Task objective – Give back the full data, retyped precisely.

Source data –
++++++++
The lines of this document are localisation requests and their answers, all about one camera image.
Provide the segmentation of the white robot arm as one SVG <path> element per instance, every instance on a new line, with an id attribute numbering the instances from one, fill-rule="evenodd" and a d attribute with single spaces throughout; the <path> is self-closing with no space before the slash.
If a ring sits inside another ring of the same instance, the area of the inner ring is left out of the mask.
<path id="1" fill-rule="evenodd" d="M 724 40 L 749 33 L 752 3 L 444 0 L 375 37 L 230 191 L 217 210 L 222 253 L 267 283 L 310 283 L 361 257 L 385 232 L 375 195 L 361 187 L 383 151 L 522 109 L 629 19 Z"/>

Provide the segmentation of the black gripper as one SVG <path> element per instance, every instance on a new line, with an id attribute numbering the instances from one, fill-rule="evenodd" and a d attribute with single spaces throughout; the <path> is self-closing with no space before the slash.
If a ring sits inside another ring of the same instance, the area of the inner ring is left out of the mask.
++++++++
Result of this exercise –
The lines of this document are localisation requests and their answers, all about one camera image.
Provide the segmentation of the white robot arm as one SVG <path> element per instance, every instance on a new line, with an id attribute numbering the instances from one, fill-rule="evenodd" and a d attribute with single spaces throughout; the <path> is self-closing with no space before the slash.
If a ring sits inside another ring of the same instance, the area of the inner ring is left out of the mask.
<path id="1" fill-rule="evenodd" d="M 724 40 L 749 33 L 752 3 L 444 0 L 375 37 L 230 191 L 217 210 L 222 253 L 267 283 L 310 283 L 361 257 L 385 232 L 375 195 L 361 187 L 383 151 L 522 109 L 629 19 Z"/>

Provide the segmentation of the black gripper as one SVG <path> element per instance, every instance on a new line, with an id attribute numbering the instances from one, fill-rule="evenodd" and a d attribute with single spaces throughout; the <path> is self-closing with no space before the slash.
If a ring sits inside another ring of the same instance, the area of the inner ring is left out of the mask.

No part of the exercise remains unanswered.